Synchronizing only subset of CUDA warps in block

Is it possible to synchronize only a subset of the warps in a CUDA block? The effect should be between that of __syncwarp() and __syncthreads().

Can this be done with the PTX instruction bar.sync? And if yes, is it also possible to synchronize a non-contiguous range of warps?

It seems that with the cooperative groups API, it is only possible to sync a smaller subsegment of each warp, or one or multiple blocks, but not a range of warps inside the block.

If it is not possible with an intrinsic, can it be manually done using atomics (for example), in an efficient way?

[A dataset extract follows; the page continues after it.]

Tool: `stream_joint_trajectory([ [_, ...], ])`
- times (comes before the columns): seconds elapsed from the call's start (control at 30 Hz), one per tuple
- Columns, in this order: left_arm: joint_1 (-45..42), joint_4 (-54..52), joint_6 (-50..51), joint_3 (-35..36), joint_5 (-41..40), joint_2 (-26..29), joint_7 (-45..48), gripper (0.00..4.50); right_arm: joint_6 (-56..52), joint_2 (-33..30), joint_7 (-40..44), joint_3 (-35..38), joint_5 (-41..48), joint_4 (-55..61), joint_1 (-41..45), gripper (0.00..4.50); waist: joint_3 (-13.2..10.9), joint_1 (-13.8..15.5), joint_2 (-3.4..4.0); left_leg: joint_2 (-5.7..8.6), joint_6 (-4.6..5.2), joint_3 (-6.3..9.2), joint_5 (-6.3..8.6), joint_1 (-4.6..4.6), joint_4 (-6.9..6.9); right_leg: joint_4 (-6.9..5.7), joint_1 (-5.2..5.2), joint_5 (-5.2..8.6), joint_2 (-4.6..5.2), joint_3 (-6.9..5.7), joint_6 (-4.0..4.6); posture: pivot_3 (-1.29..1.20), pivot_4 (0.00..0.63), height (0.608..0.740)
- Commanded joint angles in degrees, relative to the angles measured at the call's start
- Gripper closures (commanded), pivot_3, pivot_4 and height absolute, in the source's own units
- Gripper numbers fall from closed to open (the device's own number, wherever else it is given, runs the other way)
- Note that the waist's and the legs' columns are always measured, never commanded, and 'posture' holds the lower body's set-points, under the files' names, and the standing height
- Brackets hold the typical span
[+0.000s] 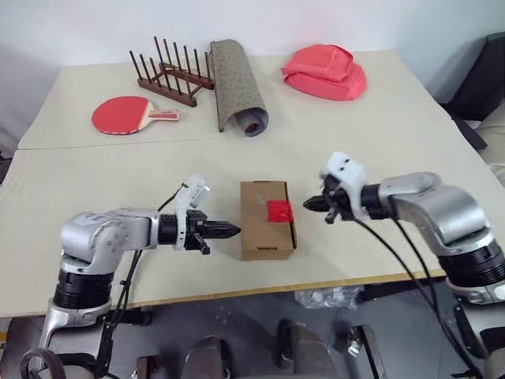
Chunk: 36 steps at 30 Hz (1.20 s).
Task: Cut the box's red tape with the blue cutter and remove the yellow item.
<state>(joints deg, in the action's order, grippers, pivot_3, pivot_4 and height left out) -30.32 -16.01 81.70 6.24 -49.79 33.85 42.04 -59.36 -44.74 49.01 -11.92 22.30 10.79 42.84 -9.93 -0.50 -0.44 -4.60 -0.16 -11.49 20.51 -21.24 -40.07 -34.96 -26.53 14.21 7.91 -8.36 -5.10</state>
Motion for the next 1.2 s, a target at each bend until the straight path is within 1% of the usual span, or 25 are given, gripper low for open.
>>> stream_joint_trajectory([
  [0.03, -0.9, -2.6, 2.0, 4.6, -6.6, -1.1, 1.0, 4.5, -2.5, -0.4, 0.0, 3.9, 2.0, 1.6, 3.2, 3.26, 0.0, 0.0, 0.0, 0.0, 0.0, -0.02, 0.0, 0.03, -0.01, -0.02, 0.0, 0.0, 0.0, 0.03, 0.0, 0.0, 0.15, 0.74],
  [0.1, -3.0, -1.4, 0.2, 5.4, -6.4, -3.0, -1.0, 4.5, -4.5, 1.2, -1.4, 4.8, 2.5, 0.8, 5.0, 2.58, 0.0, 0.2, 0.0, 0.01, 0.01, -0.01, -0.01, 0.05, -0.05, -0.07, 0.03, 0.0, 0.0, 0.05, 0.0, 0.0, 0.15, 0.74],
  [0.17, -4.8, 0.1, -3.7, 3.8, -2.9, -4.0, -3.1, 4.5, -5.5, 2.4, -2.5, 4.6, 2.3, 0.0, 5.9, 1.93, 0.0, 0.3, -0.02, 0.01, 0.02, -0.01, -0.01, 0.03, -0.08, -0.07, 0.03, -0.01, 0.0, 0.05, 0.02, 0.0, 0.15, 0.74],
  [0.23, -7.0, 3.7, -8.4, 0.4, 2.3, -4.9, -5.3, 4.5, -6.1, 3.5, -2.8, 4.5, 2.6, -0.1, 6.1, 1.2, 0.0, 0.3, -0.04, 0.02, 0.01, -0.01, -0.01, 0.03, -0.08, -0.06, 0.04, -0.01, 0.0, 0.04, 0.02, 0.0, 0.15, 0.74],
  [0.3, -8.7, 8.0, -14.7, -4.6, 8.6, -5.1, -6.0, 4.5, -6.7, 5.0, -3.6, 3.9, 2.4, -0.8, 6.5, 0.49, 0.0, 0.2, -0.04, 0.03, 0.01, -0.01, -0.01, 0.03, -0.05, -0.05, 0.04, -0.01, -0.01, 0.03, 0.02, 0.0, 0.15, 0.74],
  [0.33, -9.2, 9.8, -17.1, -6.7, 10.9, -5.1, -5.8, 4.5, -6.6, 5.7, -4.1, 3.6, 2.1, -1.4, 6.5, 0.19, 0.0, 0.2, -0.04, 0.04, 0.01, -0.03, -0.01, 0.03, -0.04, -0.02, 0.04, -0.01, -0.01, 0.03, 0.02, 0.0, 0.15, 0.74],
  [0.37, -9.6, 11.1, -19.2, -8.7, 12.8, -5.0, -5.0, 4.5, -6.3, 6.5, -4.9, 3.4, 1.5, -2.5, 6.5, 0.04, 0.0, 0.2, -0.04, 0.04, 0.01, -0.05, -0.01, 0.03, -0.02, -0.02, 0.04, -0.01, -0.01, 0.03, 0.02, 0.0, 0.15, 0.74],
  [0.43, -10.3, 12.8, -21.8, -11.6, 15.3, -4.6, -3.3, 4.5, -4.8, 7.7, -5.9, 2.5, 0.0, -4.8, 6.2, 0.04, 0.0, 0.0, -0.04, 0.03, 0.01, -0.06, -0.01, 0.01, 0.01, 0.01, 0.02, -0.01, -0.04, 0.02, 0.02, 0.0, 0.15, 0.74],
  [0.6, -11.9, 15.4, -25.9, -16.4, 19.7, -3.6, 0.1, 4.5, -3.0, 10.1, -7.8, 1.9, -2.1, -9.5, 6.5, 0.04, 0.0, -0.4, -0.04, 0.01, 0.0, -0.08, -0.01, 0.01, 0.01, -0.02, 0.0, -0.01, -0.07, 0.03, 0.02, 0.0, 0.15, 0.74],
  [0.77, -12.1, 16.1, -27.1, -18.7, 22.1, -2.9, 2.7, 4.5, -1.8, 10.2, -7.8, 1.0, -3.1, -11.4, 5.9, 0.04, 0.1, -0.7, -0.06, 0.01, 0.0, -0.08, -0.01, 0.07, -0.02, -0.04, 0.05, -0.01, -0.06, 0.05, 0.02, 0.0, 0.15, 0.74],
  [0.87, -11.8, 15.7, -26.7, -18.6, 22.6, -3.0, 3.3, 4.5, -0.3, 8.9, -7.2, -0.9, -4.5, -11.9, 5.3, 0.04, 0.1, -0.7, -0.06, 0.01, 0.01, -0.08, -0.01, 0.09, -0.03, -0.06, 0.07, -0.01, -0.06, 0.06, 0.02, 0.0, 0.15, 0.74],
  [1.0, -11.1, 14.6, -25.4, -18.2, 22.7, -2.6, 3.6, 4.5, 3.9, 4.7, -4.2, -5.0, -8.1, -12.3, 4.5, 0.04, 0.1, -0.7, -0.08, 0.0, 0.01, -0.07, -0.01, 0.12, -0.03, -0.05, 0.1, -0.01, -0.05, 0.06, 0.02, 0.0, 0.15, 0.74],
  [1.1, -10.7, 14.1, -24.4, -17.6, 22.7, -2.4, 3.1, 4.5, 10.0, -0.2, -0.7, -10.4, -13.4, -12.1, 3.5, 0.04, 0.1, -0.8, -0.08, 0.0, 0.01, -0.07, -0.01, 0.11, -0.02, -0.02, 0.09, -0.01, -0.05, 0.06, 0.02, 0.0, 0.15, 0.74],
  [1.2, -10.5, 13.7, -23.6, -17.0, 22.7, -2.5, 2.7, 4.5, 15.1, -2.6, 1.6, -13.4, -17.5, -13.1, 2.5, 0.04, 0.1, -1.1, -0.07, 0.01, 0.01, -0.08, -0.01, 0.1, -0.01, -0.03, 0.07, -0.01, -0.06, 0.07, 0.02, 0.0, 0.15, 0.74],
])
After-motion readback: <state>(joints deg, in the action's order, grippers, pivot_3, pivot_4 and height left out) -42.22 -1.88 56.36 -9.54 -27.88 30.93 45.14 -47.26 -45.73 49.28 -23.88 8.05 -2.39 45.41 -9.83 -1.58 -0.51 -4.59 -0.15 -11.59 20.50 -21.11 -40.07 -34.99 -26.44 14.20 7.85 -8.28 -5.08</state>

The scenario is that all threads in a block of 6 warps (for example) execute a program like the following:

copy data from global memory to shared buffer
work in shared buffer
work in shared buffer

After the first __syncwarps(0…3), the data that was copied by warps 3…6 (for example) is not yet needed.

So the program syncs only warps 0…3, and then does computations in these warps in the shared buffer. At the same time warps 3…6 continue the global to shared copy.

Then it synchronizes warps 0…6, and then warps 0…6 rework on all the data in the shared buffer.

Is there also a way to let global to shared copies asynchronously continue (i.e. instruction level parallelism) until the copied data is accessed, even when there are __syncthreads() inbetween? It would need some way to inform the compiler when there is a data dependency.

Yes, bar.sync can do that via it’s optional second argument.

Pass the number of warps times the warpsize (i.e. 32) as the second argument, as that is defined to be the number of participating threads, not warps.

If you want to implement a producer-consumer scheme , you can also mix bar.sync and bar.arrive instructions on the same barrier resource.

Just to complement what @tera explained, search for “cuda cooperative groups”. It may contain information you want.